During the fourth race weekend in 2015 at Barber Motorsports Park, Newgarden earned his first IndyCar Series victory at the 2015 Honda Indy Grand Prix of Alabama, moving up from fifth to second place on the first lap of the race, and leading the most laps on his way to a 2.2-second win.

Newgarden would win again that season at the 2015 Honda Indy Toronto and finished the 2015 season seventh in the standings with 431 points.

=== Ed Carpenter Racing (2016) ===
In 2015, Sarah Fisher ended her participation in IndyCar, with Newgarden remaining with the team again known as Ed Carpenter Racing. Newgarden started the 2016 season with a podium at the 2016 Honda Indy Grand Prix of Alabama at Barber Motorsports Park. He just missed qualifying for the pole position at the 2016 Indy 500 and instead started in the middle of the front row. He finished third in the 100th running of the Indianapolis 500.

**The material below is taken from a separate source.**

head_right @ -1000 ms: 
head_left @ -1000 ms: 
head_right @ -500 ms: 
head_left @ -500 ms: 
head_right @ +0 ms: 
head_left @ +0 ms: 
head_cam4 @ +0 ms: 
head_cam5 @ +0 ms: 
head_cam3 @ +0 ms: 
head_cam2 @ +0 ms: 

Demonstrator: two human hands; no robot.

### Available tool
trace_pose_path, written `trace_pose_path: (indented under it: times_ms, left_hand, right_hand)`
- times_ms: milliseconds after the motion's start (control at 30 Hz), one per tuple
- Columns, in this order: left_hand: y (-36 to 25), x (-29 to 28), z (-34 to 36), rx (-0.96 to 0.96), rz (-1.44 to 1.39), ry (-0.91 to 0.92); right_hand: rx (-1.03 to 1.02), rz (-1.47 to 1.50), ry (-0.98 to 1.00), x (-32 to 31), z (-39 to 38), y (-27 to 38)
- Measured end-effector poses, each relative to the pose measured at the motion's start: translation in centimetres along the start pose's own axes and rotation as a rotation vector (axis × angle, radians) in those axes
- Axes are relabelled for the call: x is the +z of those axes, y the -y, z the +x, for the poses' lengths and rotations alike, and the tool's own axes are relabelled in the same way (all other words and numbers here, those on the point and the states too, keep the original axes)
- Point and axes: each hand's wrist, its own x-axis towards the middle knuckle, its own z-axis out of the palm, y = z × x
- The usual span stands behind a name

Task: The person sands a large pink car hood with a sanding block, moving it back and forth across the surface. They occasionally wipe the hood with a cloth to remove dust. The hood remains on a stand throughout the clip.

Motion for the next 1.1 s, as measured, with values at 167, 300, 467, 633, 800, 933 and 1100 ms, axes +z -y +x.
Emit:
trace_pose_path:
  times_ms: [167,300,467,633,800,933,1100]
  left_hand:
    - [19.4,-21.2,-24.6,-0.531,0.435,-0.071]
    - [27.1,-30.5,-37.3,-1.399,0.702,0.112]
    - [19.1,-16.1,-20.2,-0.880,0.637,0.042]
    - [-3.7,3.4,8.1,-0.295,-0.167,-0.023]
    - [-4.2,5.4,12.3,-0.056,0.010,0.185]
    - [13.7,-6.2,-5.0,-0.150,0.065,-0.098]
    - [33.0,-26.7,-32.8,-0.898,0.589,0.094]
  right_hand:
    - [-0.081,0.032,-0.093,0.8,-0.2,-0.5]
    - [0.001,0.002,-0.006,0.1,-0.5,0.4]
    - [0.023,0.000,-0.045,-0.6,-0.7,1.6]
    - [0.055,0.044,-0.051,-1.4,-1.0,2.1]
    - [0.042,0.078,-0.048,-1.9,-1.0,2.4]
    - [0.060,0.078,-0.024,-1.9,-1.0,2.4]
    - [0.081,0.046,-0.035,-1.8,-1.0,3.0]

At the 2016 Firestone 600 at Texas Motor Speedway, Newgarden was injured in a crash that saw him breaking his hand and clavicle. Nevertheless, he returned to the car two weeks later, finishing in a top-ten spot at the 2016 Kohler Grand Prix at Road America.

Then, 28 days after his crash at Texas, Newgarden won the 2016 Iowa Corn 300 in dominating fashion by leading 282 of 300 laps.

At IndyCar's return to Watkins Glen International, the 2016 Grand Prix at the Glen, Newgarden claimed another podium by finishing second in the race. After a sixth-place finish at the 2016 GoPro Grand Prix of Sonoma, he finished the season fourth overall in the season standings, the highest non-Team Penske car in the series.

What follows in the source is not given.